Hepzibah fancied that there was something peculiar in her venerable
friend's look and tone; insomuch, that she gazed into his face with
considerable earnestness, endeavoring to discover what secret meaning,
if any, might be lurking there. Individuals whose affairs have reached
an utterly desperate crisis almost invariably keep themselves alive
with hopes, so much the more airily magnificent as they have the less
of solid matter within their grasp whereof to mould any judicious and
moderate expectation of good. Thus, all the while Hepzibah was
perfecting the scheme of her little shop, she had cherished an
unacknowledged idea that some harlequin trick of fortune would
intervene in her favor. For example, an uncle--who had sailed for
India fifty years before, and never been heard of since--might yet
return, and adopt her to be the comfort of his very extreme and
decrepit age, and adorn her with pearls, diamonds, and Oriental shawls
and turbans, and make her the ultimate heiress of his unreckonable
riches. Or the member of Parliament, now at the head of the English
branch of the family,--with which the elder stock, on this side of the
Atlantic, had held little or no intercourse for the last two
centuries,--this eminent gentleman might invite Hepzibah to quit the
ruinous House of the Seven Gables, and come over to dwell with her
kindred at Pyncheon Hall.
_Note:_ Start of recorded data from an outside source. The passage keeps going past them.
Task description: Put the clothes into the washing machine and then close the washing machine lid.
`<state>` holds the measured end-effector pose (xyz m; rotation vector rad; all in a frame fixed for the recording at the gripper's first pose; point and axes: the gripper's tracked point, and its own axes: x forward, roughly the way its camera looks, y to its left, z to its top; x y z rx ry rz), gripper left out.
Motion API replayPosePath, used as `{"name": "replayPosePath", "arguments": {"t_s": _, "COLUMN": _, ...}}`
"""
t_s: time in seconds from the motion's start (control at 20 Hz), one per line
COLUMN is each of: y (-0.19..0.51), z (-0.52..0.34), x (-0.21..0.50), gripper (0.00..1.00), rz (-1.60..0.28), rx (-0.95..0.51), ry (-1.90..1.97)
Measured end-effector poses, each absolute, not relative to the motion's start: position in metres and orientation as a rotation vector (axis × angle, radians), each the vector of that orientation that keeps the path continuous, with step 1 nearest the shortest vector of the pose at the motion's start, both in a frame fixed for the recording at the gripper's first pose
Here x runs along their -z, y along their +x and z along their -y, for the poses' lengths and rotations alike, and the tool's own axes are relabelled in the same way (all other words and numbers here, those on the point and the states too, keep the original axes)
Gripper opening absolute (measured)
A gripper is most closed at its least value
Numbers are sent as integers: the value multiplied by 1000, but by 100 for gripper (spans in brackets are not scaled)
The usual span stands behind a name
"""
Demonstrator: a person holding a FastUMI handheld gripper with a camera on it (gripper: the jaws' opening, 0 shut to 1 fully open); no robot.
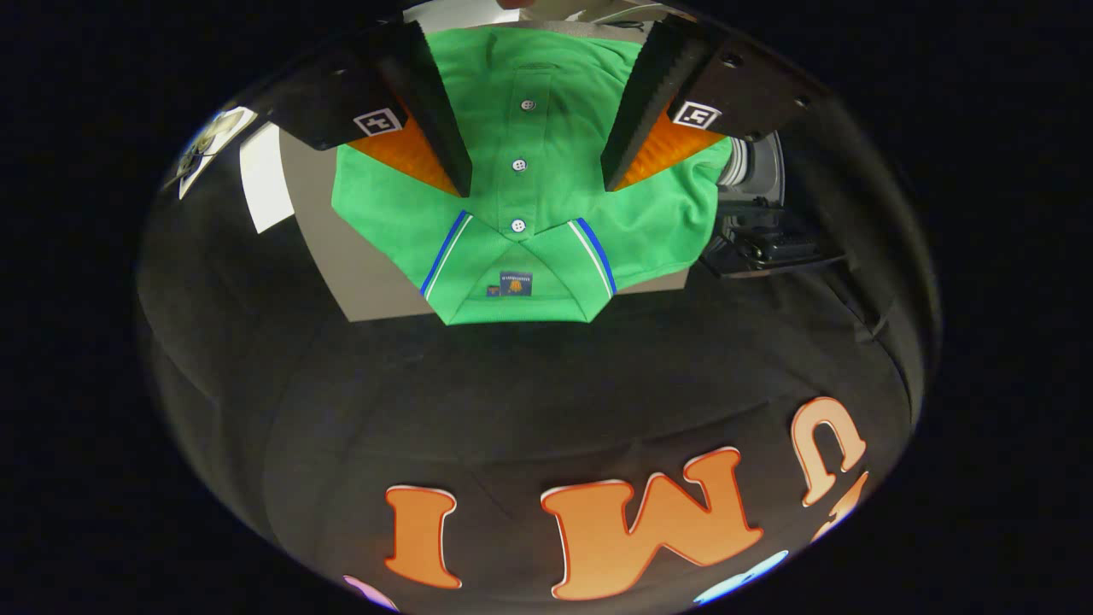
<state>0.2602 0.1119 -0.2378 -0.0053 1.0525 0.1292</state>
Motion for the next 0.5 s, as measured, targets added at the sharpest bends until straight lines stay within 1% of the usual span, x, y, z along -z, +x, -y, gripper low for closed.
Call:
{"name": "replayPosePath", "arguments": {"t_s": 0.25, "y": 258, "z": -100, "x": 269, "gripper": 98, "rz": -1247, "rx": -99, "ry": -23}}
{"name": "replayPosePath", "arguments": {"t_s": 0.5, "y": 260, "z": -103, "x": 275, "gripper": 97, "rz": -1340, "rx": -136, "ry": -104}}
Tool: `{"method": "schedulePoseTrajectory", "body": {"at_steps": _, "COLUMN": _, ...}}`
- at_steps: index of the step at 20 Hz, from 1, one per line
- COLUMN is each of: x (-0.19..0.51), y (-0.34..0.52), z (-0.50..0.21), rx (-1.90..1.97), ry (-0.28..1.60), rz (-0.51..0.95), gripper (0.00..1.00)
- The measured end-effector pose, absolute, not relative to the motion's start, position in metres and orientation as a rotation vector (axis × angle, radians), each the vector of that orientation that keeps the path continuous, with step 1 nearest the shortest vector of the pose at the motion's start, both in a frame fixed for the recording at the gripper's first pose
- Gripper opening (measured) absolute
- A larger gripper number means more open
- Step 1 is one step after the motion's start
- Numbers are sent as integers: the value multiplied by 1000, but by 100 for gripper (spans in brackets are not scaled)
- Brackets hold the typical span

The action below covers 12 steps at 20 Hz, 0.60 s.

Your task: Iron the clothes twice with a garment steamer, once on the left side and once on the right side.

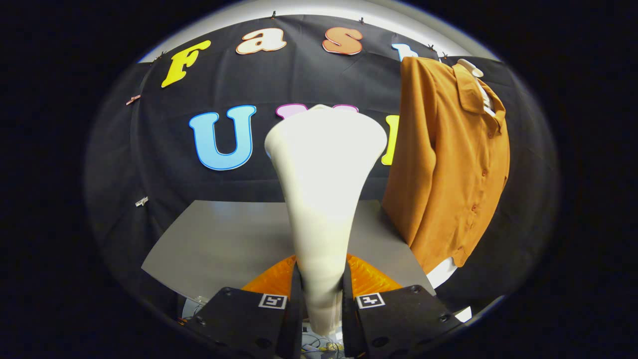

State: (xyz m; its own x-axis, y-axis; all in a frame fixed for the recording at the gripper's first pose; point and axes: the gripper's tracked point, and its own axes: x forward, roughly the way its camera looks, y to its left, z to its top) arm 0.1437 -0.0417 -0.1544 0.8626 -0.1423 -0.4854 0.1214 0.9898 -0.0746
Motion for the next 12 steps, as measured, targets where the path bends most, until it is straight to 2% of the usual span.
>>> {"method": "schedulePoseTrajectory", "body": {"at_steps": 12, "x": 45, "y": -53, "z": -118, "rx": 7, "ry": 434, "rz": -261, "gripper": 35}}
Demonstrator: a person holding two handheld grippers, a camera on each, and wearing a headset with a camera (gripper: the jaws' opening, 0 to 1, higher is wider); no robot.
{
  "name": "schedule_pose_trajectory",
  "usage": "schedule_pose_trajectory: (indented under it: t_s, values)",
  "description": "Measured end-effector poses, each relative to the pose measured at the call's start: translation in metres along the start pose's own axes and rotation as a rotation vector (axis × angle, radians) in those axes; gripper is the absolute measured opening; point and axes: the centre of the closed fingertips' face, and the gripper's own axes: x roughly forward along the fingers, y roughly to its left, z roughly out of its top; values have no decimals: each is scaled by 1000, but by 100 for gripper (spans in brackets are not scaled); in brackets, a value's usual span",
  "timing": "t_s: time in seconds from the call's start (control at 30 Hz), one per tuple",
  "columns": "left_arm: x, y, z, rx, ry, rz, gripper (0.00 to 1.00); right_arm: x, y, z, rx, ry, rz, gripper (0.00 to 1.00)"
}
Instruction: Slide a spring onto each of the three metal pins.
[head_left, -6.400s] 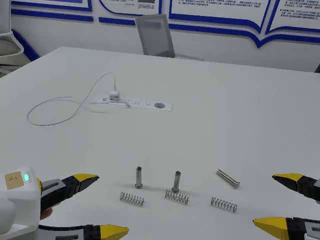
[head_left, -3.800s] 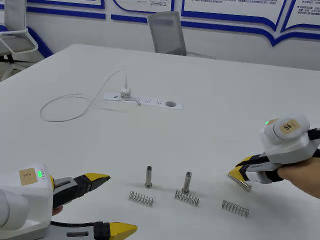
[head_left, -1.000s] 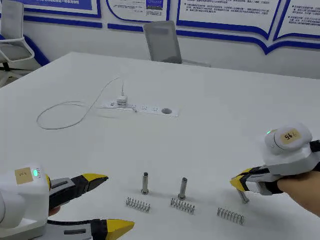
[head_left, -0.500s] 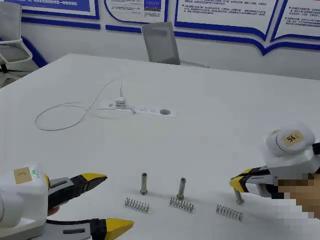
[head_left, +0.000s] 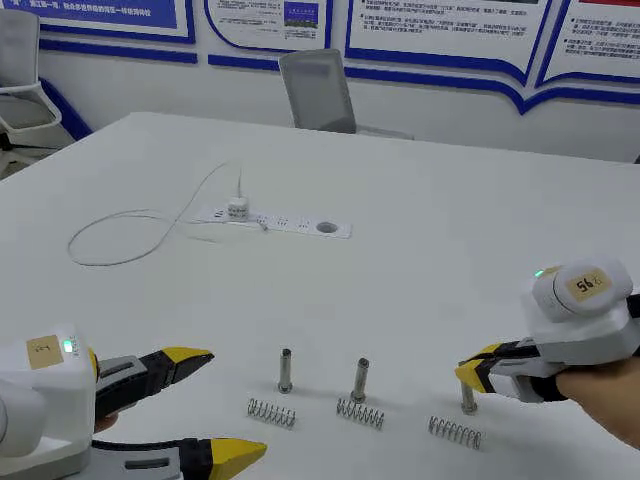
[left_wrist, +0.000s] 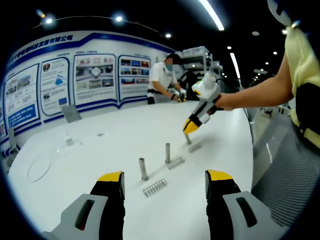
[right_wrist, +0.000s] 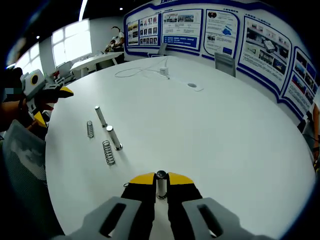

But, for reasons the most imperative, she
could not yield to his request. It was more probable, therefore, that
the descendants of a Pyncheon who had emigrated to Virginia, in some
past generation, and became a great planter there,--hearing of
Hepzibah's destitution, and impelled by the splendid generosity of
character with which their Virginian mixture must have enriched the New
England blood,--would send her a remittance of a thousand dollars, with
a hint of repeating the favor annually. Or,--and, surely, anything so
undeniably just could not be beyond the limits of reasonable
anticipation,--the great claim to the heritage of Waldo County might
finally be decided in favor of the Pyncheons; so that, instead of
keeping a cent-shop, Hepzibah would build a palace, and look down from
its highest tower on hill, dale, forest, field, and town, as her own
share of the ancestral territory.
These were some of the fantasies which she had long dreamed about; and,
aided by these, Uncle Venner's casual attempt at encouragement kindled
a strange festal glory in the poor, bare, melancholy chambers of her
brain, as if that inner world were suddenly lighted up with gas. But
either he knew nothing of her castles in the air,--as how should
he?--or else her earnest scowl disturbed his recollection, as it might
a more courageous man's. Instead of pursuing any weightier topic,
Uncle Venner was pleased to favor Hepzibah with some sage counsel in
her shop-keeping capacity.
"Give no credit!"--these were some of his golden maxims,--"Never take
paper-money. Look well to your change! Ring the silver on the
four-pound weight! Shove back all English half-pence and base copper
tokens, such as are very plenty about town! At your leisure hours, knit
children's woollen socks and mittens! Brew your own yeast, and make
your own ginger-beer!"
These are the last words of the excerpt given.